The anticipated funding is a total amount of $413,591 and the county will have to put up a 30% match, which is $124,077.
Officials have identified 21 areas for potential additional funding, including one-on-one mentoring services, tutoring and academic enhancement, community service, teen court, family counseling, substance abuse counseling, temporary and runaway shelter care and specialized and temporary foster care.
The other areas involve:
- Parent and family skill building
- Interpersonal skill building, such as developing empathy, active listening and strengthening emotional intelligence.
- Vocational skills
- Experiential skills
- Mediation and conflict resolution, including for truancy, victim-youth and family group conferencing and responsive circles
- Psychological assessments
- Home-based family counseling
- Individual, group and mixed counseling
- Services addressing problems with sexual behavior
- Group homes
- Juvenile structured day programs designed for expelled and suspended youth who are sanctioned by the courts.
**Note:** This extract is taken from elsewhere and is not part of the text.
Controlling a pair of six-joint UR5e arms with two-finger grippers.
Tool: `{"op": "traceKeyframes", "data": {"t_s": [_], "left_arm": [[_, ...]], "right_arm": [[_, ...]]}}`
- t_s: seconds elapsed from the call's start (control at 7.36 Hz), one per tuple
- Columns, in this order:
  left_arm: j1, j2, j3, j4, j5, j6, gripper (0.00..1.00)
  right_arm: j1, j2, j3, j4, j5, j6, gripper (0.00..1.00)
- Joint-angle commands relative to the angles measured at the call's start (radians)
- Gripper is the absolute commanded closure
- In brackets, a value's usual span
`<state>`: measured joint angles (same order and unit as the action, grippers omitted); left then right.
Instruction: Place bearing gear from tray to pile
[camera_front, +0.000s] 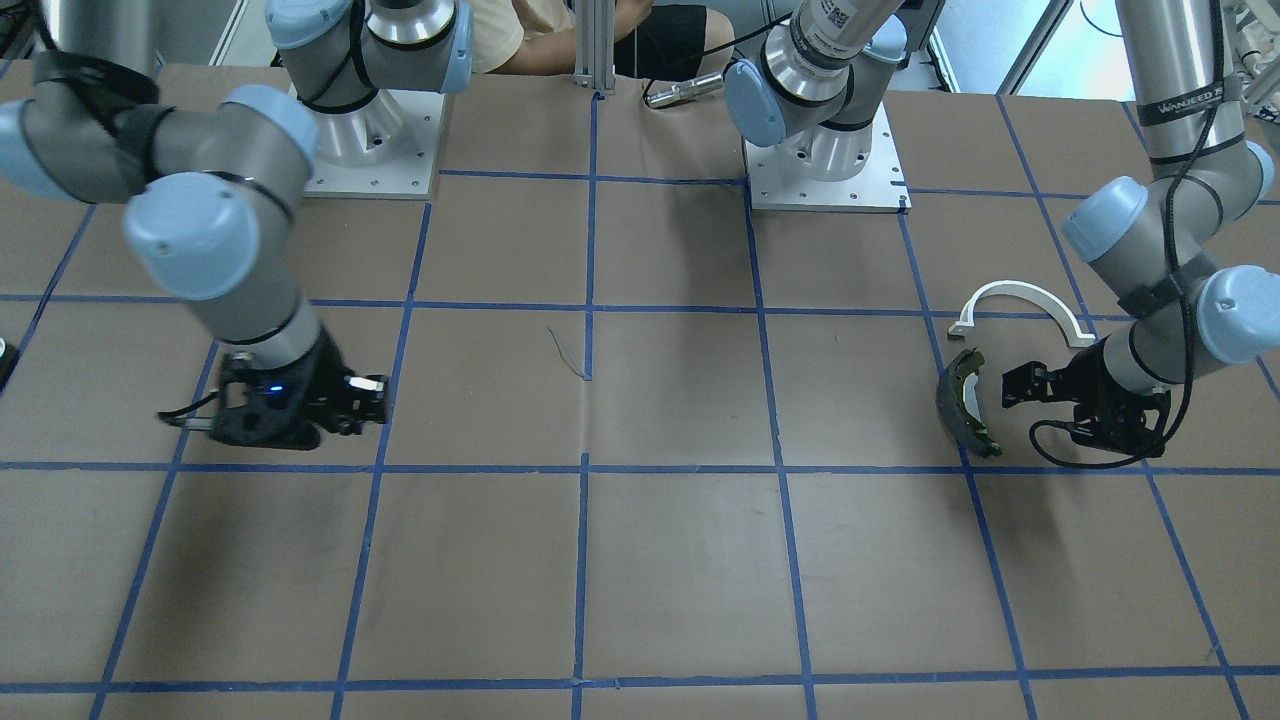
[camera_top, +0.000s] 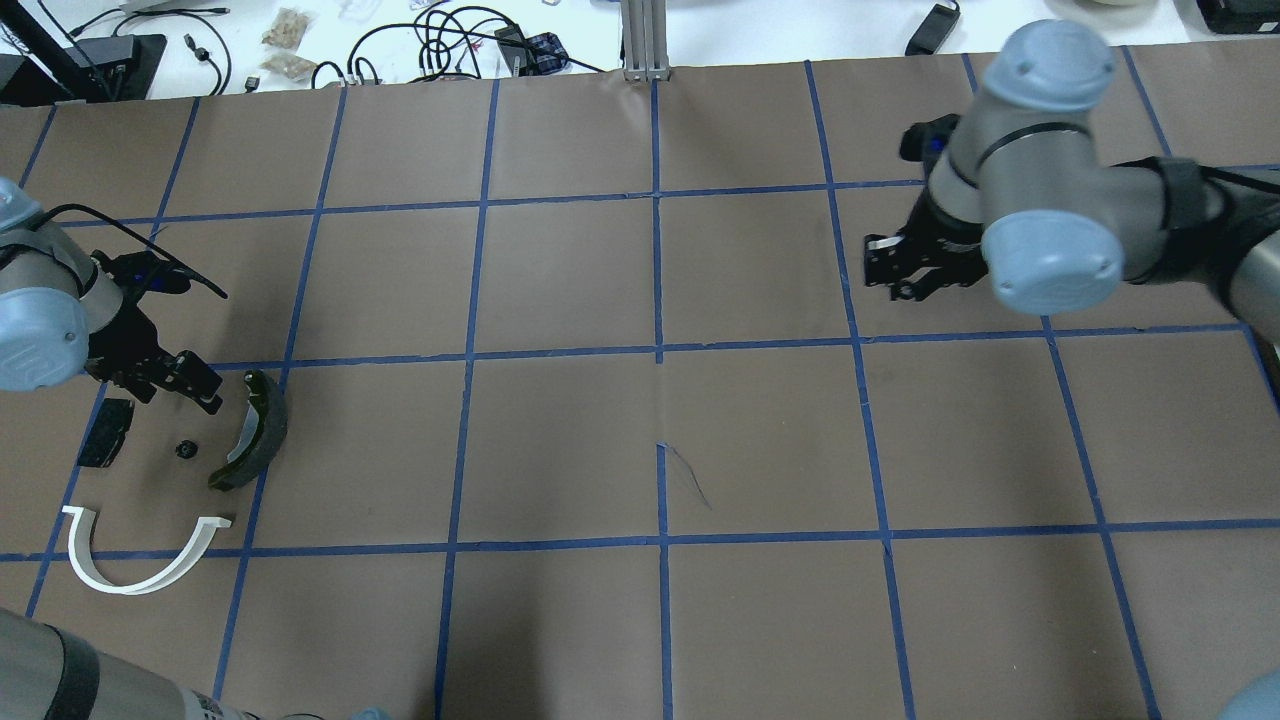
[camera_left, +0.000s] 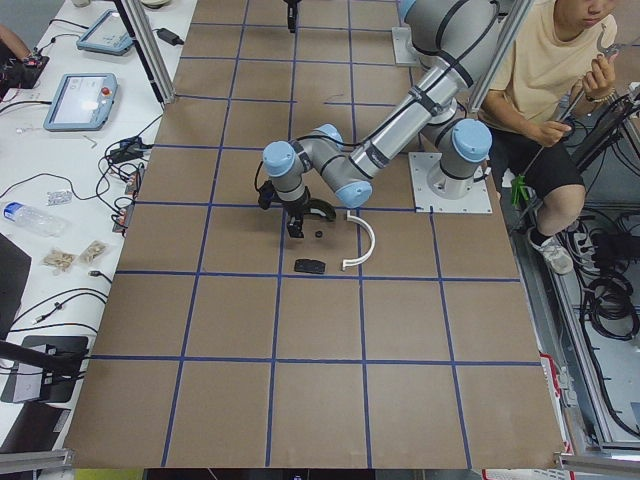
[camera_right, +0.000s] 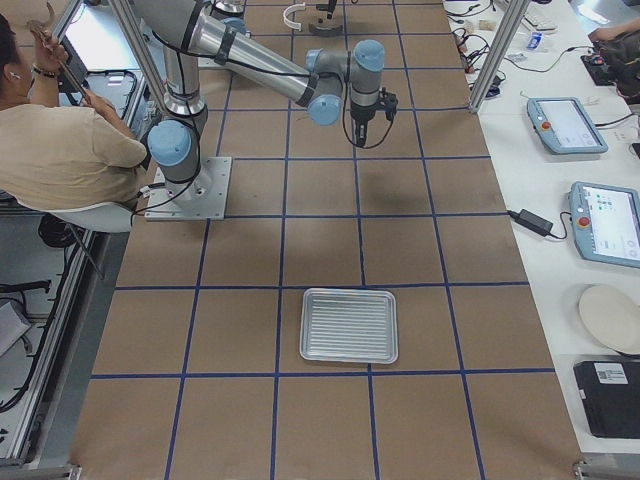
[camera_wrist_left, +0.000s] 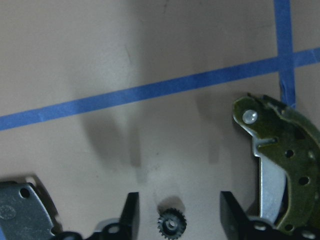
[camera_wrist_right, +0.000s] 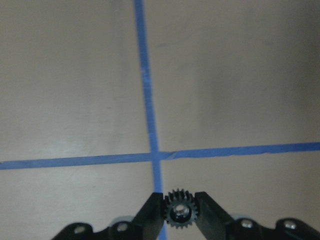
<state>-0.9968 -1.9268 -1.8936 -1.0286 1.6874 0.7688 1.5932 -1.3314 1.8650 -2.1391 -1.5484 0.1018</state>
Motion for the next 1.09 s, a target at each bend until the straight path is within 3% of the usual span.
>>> {"op": "traceKeyframes", "data": {"t_s": [0.0,0.14,0.41,0.68,0.81,0.95], "left_arm": [[-0.044,0.017,0.022,-0.025,-0.005,-0.041,0.00],[-0.101,0.031,0.063,-0.119,-0.008,-0.072,0.00],[-0.230,0.043,0.215,-0.343,-0.014,-0.295,0.00],[-0.348,0.041,0.274,-0.378,-0.031,-0.470,0.00],[-0.397,0.043,0.278,-0.378,-0.066,-0.553,0.00],[-0.442,0.039,0.277,-0.374,-0.069,-0.628,0.00]], "right_arm": [[0.219,0.058,0.000,-0.091,0.005,0.331,0.90],[0.285,0.102,-0.001,-0.169,0.005,0.446,0.89],[0.393,0.196,-0.009,-0.280,0.007,0.476,0.87],[0.464,0.270,-0.045,-0.360,0.008,0.560,0.83],[0.468,0.274,-0.064,-0.348,0.007,0.575,0.72],[0.468,0.278,-0.061,-0.360,-0.001,0.575,0.40]]}}
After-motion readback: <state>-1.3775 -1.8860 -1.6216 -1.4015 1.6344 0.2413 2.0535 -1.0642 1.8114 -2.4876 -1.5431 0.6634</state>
The juvenile crime prevention council consists of up to 26 members and meets the third Wednesday of every month. Currently, the council has 23 members. Rowan County Commissioner Judy Klusman is the chairperson and noted Tuesday night that the state has been cutting funding.
“Sadly the state has been cutting us back little by little each year where we really need to be inching up because of the true need for these programs,” Klusman said. “We get referrals by our school resource officers and counselors, along with court personnel and also we have parents who have learned about the programs and have requested to be a part of them.”
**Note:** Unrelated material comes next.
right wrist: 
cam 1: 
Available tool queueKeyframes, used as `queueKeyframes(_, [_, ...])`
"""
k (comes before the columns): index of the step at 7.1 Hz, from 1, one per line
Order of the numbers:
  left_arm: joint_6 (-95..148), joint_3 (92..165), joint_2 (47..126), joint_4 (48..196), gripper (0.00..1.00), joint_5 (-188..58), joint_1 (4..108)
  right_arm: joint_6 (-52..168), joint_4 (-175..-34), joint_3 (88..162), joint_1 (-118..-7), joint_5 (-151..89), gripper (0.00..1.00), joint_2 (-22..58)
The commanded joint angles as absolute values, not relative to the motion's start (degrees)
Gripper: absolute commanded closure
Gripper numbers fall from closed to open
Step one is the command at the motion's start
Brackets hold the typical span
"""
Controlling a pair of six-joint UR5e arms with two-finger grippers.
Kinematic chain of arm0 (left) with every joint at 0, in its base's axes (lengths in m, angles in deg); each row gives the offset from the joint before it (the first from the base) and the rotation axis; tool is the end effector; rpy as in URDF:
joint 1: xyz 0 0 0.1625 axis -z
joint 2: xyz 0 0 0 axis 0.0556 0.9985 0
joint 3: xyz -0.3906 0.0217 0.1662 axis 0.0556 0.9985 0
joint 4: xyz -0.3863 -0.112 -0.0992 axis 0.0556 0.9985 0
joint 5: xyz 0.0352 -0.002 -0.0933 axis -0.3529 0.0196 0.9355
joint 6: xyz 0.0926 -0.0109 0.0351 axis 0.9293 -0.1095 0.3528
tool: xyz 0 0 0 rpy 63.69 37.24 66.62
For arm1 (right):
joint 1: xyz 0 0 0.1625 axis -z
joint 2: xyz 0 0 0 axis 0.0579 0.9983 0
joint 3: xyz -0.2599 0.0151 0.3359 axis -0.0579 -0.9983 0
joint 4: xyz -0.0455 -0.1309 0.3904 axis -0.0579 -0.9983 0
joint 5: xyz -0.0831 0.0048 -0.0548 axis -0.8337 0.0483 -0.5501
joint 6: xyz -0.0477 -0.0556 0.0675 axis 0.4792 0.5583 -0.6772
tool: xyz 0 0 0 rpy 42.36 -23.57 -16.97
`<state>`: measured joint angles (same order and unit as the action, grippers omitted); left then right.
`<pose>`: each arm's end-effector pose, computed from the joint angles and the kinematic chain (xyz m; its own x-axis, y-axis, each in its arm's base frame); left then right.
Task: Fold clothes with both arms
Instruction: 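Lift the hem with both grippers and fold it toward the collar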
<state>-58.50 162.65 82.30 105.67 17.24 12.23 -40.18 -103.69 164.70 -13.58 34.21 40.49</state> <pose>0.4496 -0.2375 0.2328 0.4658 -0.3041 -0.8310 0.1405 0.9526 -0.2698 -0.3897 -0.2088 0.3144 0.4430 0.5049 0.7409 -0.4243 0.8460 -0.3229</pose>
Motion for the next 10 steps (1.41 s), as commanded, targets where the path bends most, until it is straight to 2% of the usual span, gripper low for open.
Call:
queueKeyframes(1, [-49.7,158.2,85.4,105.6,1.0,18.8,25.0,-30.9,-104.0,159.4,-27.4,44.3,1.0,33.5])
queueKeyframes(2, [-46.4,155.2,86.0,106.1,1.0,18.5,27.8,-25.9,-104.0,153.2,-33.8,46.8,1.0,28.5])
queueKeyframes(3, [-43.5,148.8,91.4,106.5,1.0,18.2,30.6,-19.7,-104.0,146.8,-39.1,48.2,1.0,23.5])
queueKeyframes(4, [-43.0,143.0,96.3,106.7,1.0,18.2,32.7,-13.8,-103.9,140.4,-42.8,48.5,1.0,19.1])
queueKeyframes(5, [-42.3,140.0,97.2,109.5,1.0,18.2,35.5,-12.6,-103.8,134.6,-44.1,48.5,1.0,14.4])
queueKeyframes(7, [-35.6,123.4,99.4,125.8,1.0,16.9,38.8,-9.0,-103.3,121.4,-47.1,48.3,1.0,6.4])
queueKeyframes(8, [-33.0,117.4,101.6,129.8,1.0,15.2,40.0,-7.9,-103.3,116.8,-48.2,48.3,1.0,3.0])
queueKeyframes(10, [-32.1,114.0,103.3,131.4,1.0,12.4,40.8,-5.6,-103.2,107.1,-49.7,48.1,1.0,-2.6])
These Rowan County programs work with the Juvenile Crime Prevention Council:
- Discovering yourself through barnyard adventures
- Get hired — youth employability program
- Juvenile restitution
- Kids at Work! Rowan
- Sex offender specific cvaluation and treatment
- Shift mentoring program
- Strengthening families
- Teen Court
- YDI Family Life Skills Academy
For the fiscal year of 2022-2023, 250 juveniles have been involved with these programs, which serve delinquent and at-risk youth, from ages 6-17.
The state fiscal year for 2023-2024 will begin on, or after, July 1.